### Problem statement
What's needed is an exact retyping of the lines from the start of the listing up to and including the line with "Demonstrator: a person", minus any pictures.

● ● ● ● ● ● ●

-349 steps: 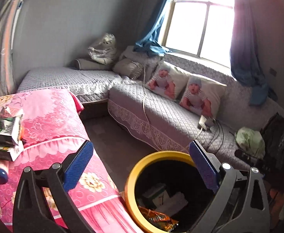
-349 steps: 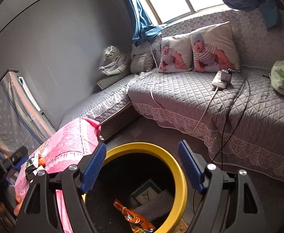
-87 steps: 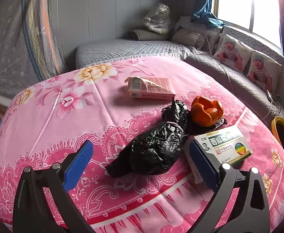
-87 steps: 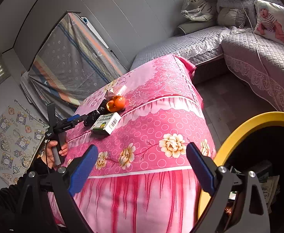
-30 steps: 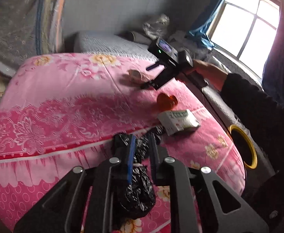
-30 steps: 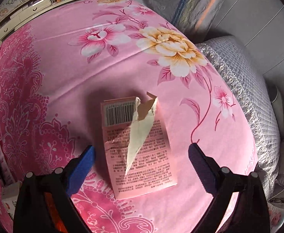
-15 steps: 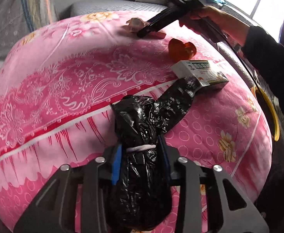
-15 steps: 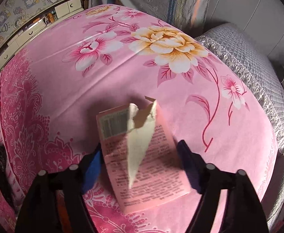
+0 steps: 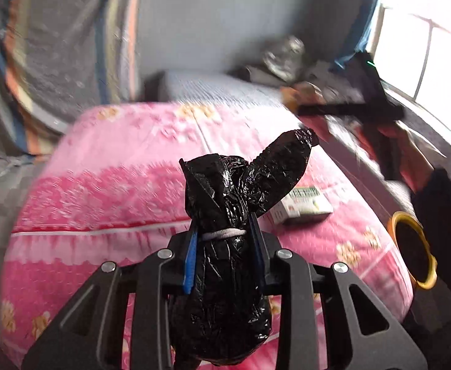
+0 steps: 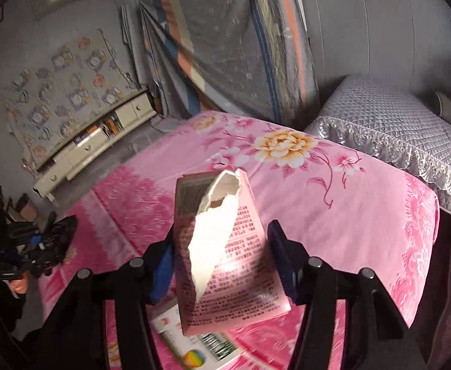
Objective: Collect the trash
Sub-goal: 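Carry the black bag and pink carton over the bin and open both tools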
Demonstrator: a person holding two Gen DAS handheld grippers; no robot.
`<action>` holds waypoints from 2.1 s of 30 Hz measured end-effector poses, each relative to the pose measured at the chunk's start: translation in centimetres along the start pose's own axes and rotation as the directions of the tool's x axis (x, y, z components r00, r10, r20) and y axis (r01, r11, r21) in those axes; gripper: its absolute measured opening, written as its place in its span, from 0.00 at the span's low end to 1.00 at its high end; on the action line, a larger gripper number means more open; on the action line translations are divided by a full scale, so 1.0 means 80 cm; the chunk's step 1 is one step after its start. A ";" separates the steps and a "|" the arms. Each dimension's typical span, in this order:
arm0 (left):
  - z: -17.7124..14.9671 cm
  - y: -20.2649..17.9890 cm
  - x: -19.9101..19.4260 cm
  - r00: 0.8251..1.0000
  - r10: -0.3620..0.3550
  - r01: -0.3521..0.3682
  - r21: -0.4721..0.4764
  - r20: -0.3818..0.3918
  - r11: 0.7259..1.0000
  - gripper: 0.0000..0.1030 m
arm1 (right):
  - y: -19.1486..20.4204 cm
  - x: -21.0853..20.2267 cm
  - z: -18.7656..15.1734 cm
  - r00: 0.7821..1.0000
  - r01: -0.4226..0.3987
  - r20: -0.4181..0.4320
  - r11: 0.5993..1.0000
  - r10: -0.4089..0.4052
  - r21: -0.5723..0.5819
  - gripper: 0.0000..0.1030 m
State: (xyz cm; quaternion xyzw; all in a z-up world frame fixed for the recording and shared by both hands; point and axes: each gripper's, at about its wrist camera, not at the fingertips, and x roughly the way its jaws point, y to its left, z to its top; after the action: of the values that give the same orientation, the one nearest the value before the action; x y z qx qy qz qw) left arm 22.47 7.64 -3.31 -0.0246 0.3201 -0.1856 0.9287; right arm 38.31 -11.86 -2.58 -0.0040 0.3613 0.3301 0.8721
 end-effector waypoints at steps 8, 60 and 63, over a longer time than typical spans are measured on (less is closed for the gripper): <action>0.019 -0.105 -0.062 0.986 -0.006 0.001 0.031 0.165 1.000 0.27 | 0.046 -0.146 -0.103 0.978 -0.127 0.180 0.981 0.100 0.146 0.52; -0.040 -0.545 0.074 0.913 -0.404 0.382 0.476 -0.061 0.792 0.28 | -0.001 -0.414 -0.518 0.766 0.353 0.173 0.630 -0.619 0.692 0.57; -0.046 -0.554 0.100 0.909 -0.402 0.405 0.460 -0.109 0.790 0.28 | -0.004 -0.405 -0.521 0.762 0.387 0.127 0.604 -0.635 0.697 0.57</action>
State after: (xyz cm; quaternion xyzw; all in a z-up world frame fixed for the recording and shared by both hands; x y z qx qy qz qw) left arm 11.50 -36.19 -3.63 0.1352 0.2548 -0.4515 0.8443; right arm -4.53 -40.91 -12.95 0.2454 0.2657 -0.0855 0.9284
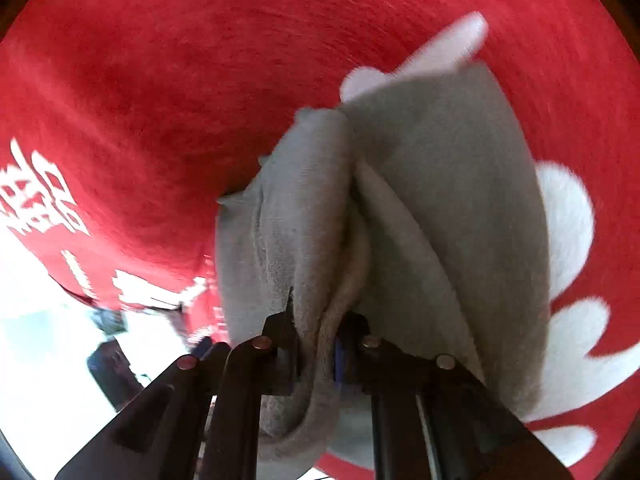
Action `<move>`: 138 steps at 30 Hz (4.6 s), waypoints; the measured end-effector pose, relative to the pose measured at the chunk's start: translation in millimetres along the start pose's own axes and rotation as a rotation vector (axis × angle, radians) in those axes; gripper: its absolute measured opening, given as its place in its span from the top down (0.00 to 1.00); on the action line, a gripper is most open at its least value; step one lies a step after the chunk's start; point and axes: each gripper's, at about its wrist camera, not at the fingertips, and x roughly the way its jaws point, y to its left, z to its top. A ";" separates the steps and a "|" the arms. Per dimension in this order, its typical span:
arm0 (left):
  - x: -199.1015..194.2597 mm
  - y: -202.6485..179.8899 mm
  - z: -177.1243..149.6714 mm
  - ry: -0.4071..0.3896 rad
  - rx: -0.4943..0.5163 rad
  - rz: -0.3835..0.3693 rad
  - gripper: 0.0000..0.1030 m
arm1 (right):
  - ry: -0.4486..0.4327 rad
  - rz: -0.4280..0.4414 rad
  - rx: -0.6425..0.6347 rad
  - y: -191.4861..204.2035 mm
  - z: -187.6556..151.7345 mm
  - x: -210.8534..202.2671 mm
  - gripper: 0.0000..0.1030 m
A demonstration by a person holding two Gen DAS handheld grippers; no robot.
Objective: Fold small clothes
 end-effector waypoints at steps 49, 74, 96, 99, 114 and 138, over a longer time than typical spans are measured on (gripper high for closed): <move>16.3 -54.8 -77.9 0.065 0.379 0.011 0.10 | -0.078 -0.244 0.073 -73.4 -128.0 -75.4 0.95; 21.3 -52.0 -94.0 0.092 0.296 -0.002 0.10 | -0.129 -0.356 -0.057 -16.0 -57.9 -51.2 0.91; -3.4 -44.1 -64.8 0.100 0.217 0.002 0.10 | -0.087 -0.381 0.040 -25.3 -77.6 -85.1 0.46; -2.8 -46.0 -66.3 0.105 0.211 0.001 0.10 | -0.058 -0.365 0.041 -25.6 -78.5 -80.4 0.46; 5.4 -50.8 -66.5 0.151 0.169 0.022 0.07 | -0.064 -0.356 0.045 -33.5 -75.1 -78.7 0.25; 17.9 -22.6 -16.6 0.173 0.014 -0.131 0.00 | -0.072 -0.238 0.080 -60.4 -42.5 -91.4 0.25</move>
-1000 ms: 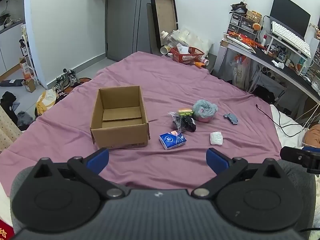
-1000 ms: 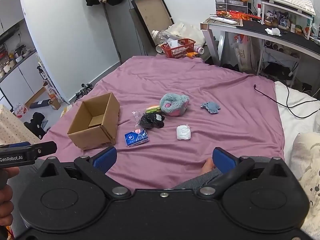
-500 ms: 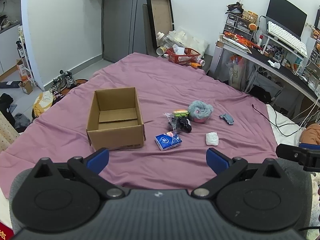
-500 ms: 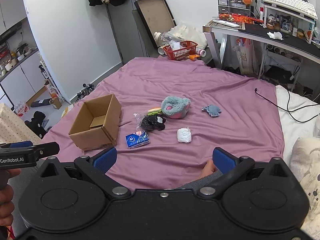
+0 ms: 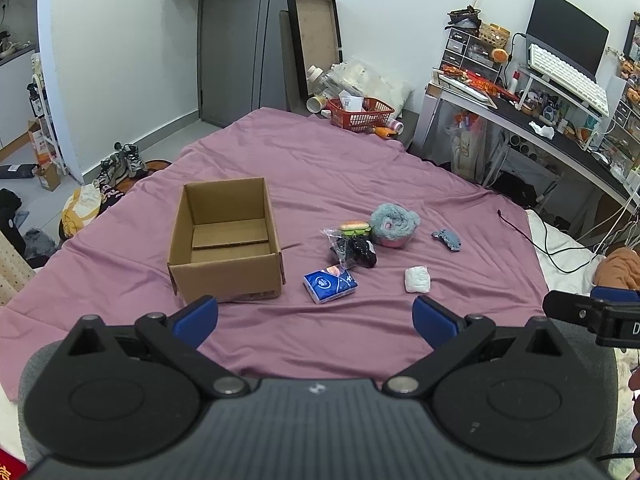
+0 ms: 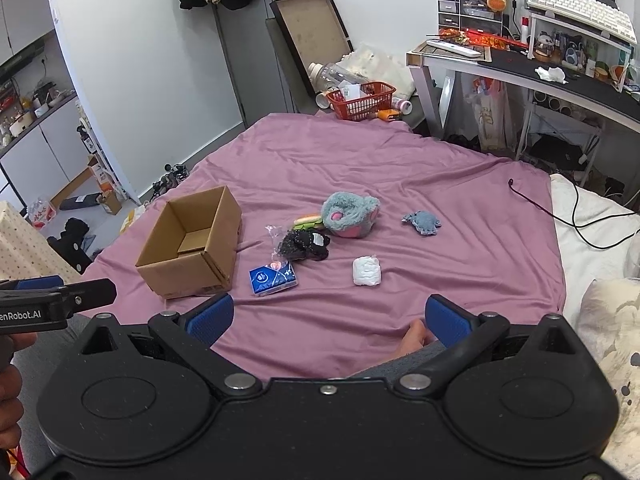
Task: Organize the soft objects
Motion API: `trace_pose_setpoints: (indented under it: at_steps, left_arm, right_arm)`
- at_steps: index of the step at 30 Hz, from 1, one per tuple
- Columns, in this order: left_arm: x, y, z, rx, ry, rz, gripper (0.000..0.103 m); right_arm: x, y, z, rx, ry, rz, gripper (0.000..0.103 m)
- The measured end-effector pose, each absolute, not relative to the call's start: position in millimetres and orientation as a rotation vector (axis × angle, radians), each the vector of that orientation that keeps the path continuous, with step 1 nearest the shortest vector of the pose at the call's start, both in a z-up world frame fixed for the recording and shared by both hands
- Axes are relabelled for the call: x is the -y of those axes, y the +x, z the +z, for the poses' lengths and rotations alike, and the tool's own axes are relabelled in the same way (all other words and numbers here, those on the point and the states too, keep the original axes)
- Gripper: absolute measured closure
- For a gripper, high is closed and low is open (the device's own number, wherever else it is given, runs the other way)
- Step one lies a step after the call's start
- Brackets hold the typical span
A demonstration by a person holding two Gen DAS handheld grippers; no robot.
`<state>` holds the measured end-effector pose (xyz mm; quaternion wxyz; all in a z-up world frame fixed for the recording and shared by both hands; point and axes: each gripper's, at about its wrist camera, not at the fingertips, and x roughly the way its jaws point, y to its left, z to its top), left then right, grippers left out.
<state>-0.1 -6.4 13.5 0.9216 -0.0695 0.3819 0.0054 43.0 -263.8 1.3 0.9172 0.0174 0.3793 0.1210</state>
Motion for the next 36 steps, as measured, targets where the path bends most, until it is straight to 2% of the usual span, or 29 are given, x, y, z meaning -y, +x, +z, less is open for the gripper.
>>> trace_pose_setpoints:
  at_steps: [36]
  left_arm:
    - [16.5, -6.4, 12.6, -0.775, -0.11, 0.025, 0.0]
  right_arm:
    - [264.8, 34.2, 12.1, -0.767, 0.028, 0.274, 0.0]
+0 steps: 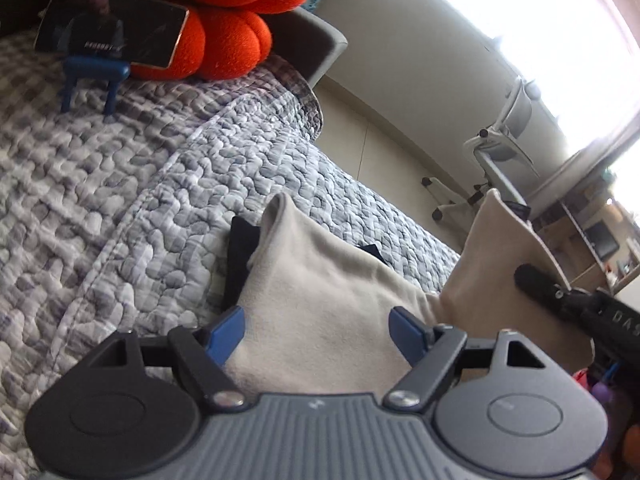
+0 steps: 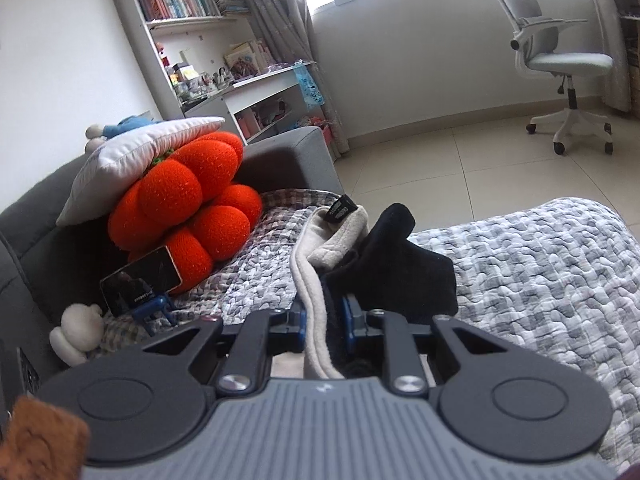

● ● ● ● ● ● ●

### Response to this task
-349 steps: 
-349 steps: 
-87 steps: 
-87 steps: 
-30 steps: 
-30 steps: 
-15 steps: 
-15 steps: 
+0 steps: 
+0 steps: 
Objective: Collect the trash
Sub-goal: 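Carry the black bag and pink carton over the bin and open both tools
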Demonstrator: a person holding two Gen DAS handheld grippers; no robot.

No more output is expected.